2. Francesco Bindoni, & Mapheo Pasini, ed., Li sonetti, canzoni, et triomphi di M. Francesco Petrarcha Historjati. Nuovamente & alla sua integrita ridotti (1542).
3. Giovanni Boccaccio, La Fiammetta (1533)
4. Jacques B. Winslow, Exposition anatomique de la structure du corps humain (1775)
5. Nicolai Stenonis, Elementorum myologiae specimen: seu Musculi descriptio Geometrica. Cui accedunt Canis Carchariae dissectum Caput, et Dissectus piscis ex canum genere (1669)
6. Isaac Newton, Optice: sive de Reflexionibus, Refractionibus, Inflexionibus & Coloribus Lucis (London: 1706). Libri tres.
7. Thomas Martyn, The Universal Conchologist exhibiting the figure of every known shell, accurately drawn and painted after nature ... Figures of nondescript shells collected in the different voyages to the South Sea since the year 1764 (1789).

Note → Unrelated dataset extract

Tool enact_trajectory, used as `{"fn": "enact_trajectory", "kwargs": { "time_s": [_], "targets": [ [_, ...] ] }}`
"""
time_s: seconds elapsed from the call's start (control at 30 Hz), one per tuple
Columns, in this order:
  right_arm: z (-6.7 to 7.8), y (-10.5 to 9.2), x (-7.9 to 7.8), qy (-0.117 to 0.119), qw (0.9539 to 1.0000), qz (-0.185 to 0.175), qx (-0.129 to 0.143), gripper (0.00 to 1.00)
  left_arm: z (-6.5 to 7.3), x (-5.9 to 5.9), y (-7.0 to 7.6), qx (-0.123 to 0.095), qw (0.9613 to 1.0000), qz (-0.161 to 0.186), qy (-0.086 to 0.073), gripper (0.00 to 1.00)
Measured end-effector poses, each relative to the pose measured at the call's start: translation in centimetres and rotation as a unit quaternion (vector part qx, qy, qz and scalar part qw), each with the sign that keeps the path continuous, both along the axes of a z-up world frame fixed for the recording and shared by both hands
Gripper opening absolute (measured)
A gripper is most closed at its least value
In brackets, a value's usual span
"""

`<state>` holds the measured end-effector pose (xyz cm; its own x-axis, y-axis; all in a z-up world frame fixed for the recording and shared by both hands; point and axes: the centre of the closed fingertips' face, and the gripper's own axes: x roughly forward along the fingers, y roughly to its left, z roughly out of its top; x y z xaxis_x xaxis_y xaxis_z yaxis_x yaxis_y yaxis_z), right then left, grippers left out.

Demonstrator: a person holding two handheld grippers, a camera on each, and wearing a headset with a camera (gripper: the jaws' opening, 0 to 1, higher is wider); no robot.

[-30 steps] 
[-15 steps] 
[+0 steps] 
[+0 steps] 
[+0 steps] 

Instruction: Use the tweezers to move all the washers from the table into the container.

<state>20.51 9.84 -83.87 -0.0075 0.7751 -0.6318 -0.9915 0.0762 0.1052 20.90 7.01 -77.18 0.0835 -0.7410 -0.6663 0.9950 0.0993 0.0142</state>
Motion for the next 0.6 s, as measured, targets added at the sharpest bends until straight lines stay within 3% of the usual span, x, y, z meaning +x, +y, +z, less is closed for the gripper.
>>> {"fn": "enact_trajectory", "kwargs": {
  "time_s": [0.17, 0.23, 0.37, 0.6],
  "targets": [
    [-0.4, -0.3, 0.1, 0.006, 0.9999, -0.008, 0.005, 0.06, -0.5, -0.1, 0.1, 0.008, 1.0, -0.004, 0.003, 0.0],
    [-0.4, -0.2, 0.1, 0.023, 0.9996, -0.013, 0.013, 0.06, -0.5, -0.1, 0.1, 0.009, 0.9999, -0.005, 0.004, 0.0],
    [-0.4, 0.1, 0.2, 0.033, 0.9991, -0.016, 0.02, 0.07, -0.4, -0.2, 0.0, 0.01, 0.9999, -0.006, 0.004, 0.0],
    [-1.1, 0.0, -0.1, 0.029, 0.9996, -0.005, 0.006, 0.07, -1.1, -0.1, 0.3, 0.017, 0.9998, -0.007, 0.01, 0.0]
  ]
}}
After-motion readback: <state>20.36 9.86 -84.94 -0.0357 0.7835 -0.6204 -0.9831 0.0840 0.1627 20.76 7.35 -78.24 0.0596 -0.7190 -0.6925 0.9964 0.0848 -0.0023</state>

8. Nicolas Cleynaerts, Tabulae in Grammaticam Hebraeam, auctore Nicolao Clenardo, A Iohanne Isaac nunc recens correctae, & aptiori ordine digestae vnà cum eiusdem & Iohan. Quinquarb. annotationibus. (often shortened to Tabula in grammaticam Hebraeam or Luhôt had-diqdûq). (1567)
Circumstances of Loss:
A radio operator with the 339th Field Artillery Battalion picked up these eight books as a souvenir.
Restitution:
On May 29, 2013, the books were returned to the Republic of Italy at the Italian Embassy in Washington, D.C.
Discovery and Research
In the early 1940s, while preparing for the coming ground war, the University Library of Naples evacuated its collections from the city. A small quantity of the best items, about 14,000 volumes, were sent to the Church and Convent of San Francesco in Minturno, halfway between Naples and Rome.
The 339th Field Artillery Battalion, part of the 88th Infantry Division, United States Army, discovered this repository at Minturno in late April 1944. The friars who had been watching over the books in their convent had fled when the building was hit by shells and the roof collapsed, leaving the books unattended. Pvt. Irving Tross, a radio operator with the Battalion, picked up these eight books as a souvenir.
Among the 8 volumes (4 dating back to the XVI century, 1 from the XVII century and 3 from the XVIII century), there is a Latin translation of one of Isaac Newton’s works, a Hebrew grammar that had been published in Cologne in 1567, an edition of Boccaccio’s “Fiammetta” of 1533, and a selection of Petrarch’s works of 1542.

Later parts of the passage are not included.